### Problem to work on:
All of the data goes into your copy exactly as written. Images do not.

****************************************

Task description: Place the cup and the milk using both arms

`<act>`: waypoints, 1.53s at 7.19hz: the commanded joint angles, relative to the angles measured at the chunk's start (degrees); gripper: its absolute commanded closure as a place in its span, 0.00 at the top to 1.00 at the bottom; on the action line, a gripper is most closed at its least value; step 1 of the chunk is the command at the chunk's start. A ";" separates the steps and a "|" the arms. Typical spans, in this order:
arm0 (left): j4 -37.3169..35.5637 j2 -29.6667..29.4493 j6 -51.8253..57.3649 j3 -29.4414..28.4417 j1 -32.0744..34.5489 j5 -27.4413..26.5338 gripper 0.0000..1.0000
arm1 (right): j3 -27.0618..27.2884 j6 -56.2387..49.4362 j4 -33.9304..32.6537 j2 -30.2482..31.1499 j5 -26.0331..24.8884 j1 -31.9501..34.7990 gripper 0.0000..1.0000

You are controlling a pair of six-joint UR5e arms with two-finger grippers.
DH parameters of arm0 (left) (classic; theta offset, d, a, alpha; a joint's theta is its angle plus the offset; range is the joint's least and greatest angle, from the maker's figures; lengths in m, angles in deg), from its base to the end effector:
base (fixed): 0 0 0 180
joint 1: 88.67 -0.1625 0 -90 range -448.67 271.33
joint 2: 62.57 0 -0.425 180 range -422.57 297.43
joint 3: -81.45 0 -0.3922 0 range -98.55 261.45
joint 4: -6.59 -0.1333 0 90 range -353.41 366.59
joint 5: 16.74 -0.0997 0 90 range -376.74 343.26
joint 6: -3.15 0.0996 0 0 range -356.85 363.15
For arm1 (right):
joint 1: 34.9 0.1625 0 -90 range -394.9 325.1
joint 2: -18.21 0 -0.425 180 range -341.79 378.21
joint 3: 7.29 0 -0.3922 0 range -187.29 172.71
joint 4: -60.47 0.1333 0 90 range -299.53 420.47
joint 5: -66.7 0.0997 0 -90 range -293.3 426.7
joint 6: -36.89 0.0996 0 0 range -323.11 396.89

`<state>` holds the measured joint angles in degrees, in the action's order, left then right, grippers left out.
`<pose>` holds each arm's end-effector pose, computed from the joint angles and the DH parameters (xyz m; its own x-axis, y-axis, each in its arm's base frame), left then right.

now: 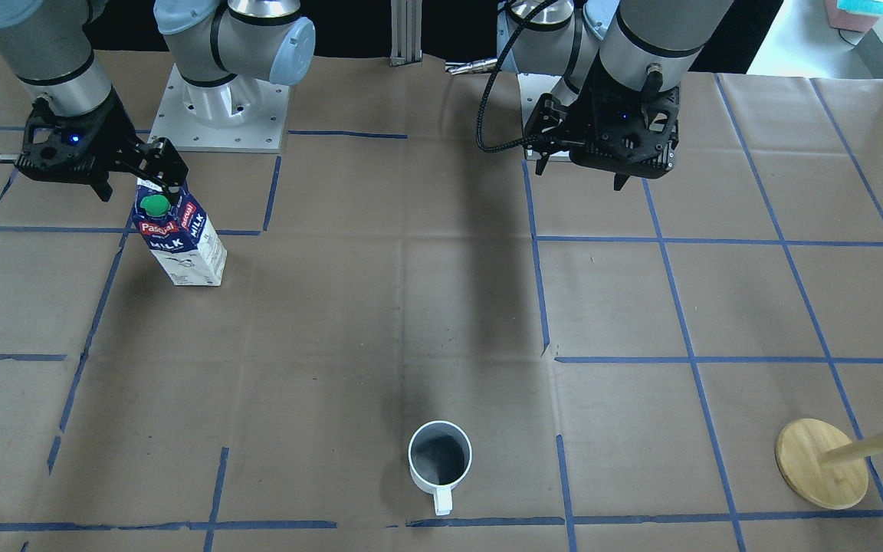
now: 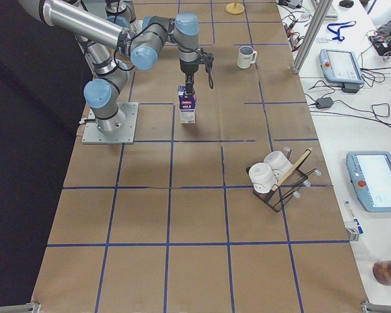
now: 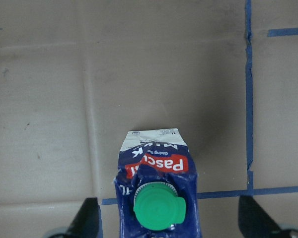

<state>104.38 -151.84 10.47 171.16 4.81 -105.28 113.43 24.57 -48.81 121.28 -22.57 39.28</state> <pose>-0.1644 -0.4649 0.4838 -0.9822 0.1835 0.0401 0.1869 0.9758 0.1137 0.0258 -0.4024 0.3609 -0.9981 0.0608 -0.0064 0.0609 0.9977 -0.0305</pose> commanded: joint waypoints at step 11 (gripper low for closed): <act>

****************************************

### Result of the exercise:
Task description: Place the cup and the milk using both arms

`<act>`: waypoints, 1.53s at 7.19hz: the commanded joint angles, relative to the angles measured at the chunk's start (degrees); gripper: its absolute commanded closure as a place in its span, 0.00 at the top to 1.00 at the bottom; on the action line, a gripper is most closed at its least value; step 1 of the chunk is the command at the chunk's start. A ";" separates the steps and a "|" the arms. Typical spans, in this order:
arm0 (left): j4 -37.3169..35.5637 j2 -29.6667..29.4493 j6 -51.8253..57.3649 j3 -29.4414..28.4417 j1 -32.0744..34.5489 j5 -27.4413..26.5338 gripper 0.0000..1.0000
arm1 (right): j3 -27.0618..27.2884 j6 -56.2387..49.4362 j4 -33.9304..32.6537 j2 -30.2482..31.1499 j5 -26.0331..24.8884 j1 -31.9501..34.7990 gripper 0.0000..1.0000

You are controlling a pair of six-joint UR5e arms with two-finger grippers.
DH parameters of arm0 (left) (classic; theta offset, d, a, alpha; a joint's theta is its angle plus the offset; range is the joint's least and greatest angle, from the maker's figures; lengths in m, angles in deg), from its base to the end effector:
base (fixed): 0 0 0 180
joint 1: 88.67 -0.1625 0 -90 range -448.67 271.33
joint 2: 62.57 0 -0.425 180 range -422.57 297.43
joint 3: -81.45 0 -0.3922 0 range -98.55 261.45
joint 4: -6.59 -0.1333 0 90 range -353.41 366.59
joint 5: 16.74 -0.0997 0 90 range -376.74 343.26
joint 6: -3.15 0.0996 0 0 range -356.85 363.15
For arm1 (right):
joint 1: 34.9 0.1625 0 -90 range -394.9 325.1
joint 2: -18.21 0 -0.425 180 range -341.79 378.21
joint 3: 7.29 0 -0.3922 0 range -187.29 172.71
joint 4: -60.47 0.1333 0 90 range -299.53 420.47
joint 5: -66.7 0.0997 0 -90 range -293.3 426.7
joint 6: -36.89 0.0996 0 0 range -323.11 396.89

`<state>` holds the measured joint angles in degrees, in the action's order, left then right, grippers left out.
`<pose>` holds each arm's end-effector pose, computed from the joint angles and the DH parameters (xyz m; its own x-axis, y-axis, each in its arm's base frame), left then right.

now: 
now: 
now: 

<state>104.38 -151.84 10.47 171.16 4.81 -105.28 113.43 24.57 -48.81 121.28 -22.57 39.28</state> <pose>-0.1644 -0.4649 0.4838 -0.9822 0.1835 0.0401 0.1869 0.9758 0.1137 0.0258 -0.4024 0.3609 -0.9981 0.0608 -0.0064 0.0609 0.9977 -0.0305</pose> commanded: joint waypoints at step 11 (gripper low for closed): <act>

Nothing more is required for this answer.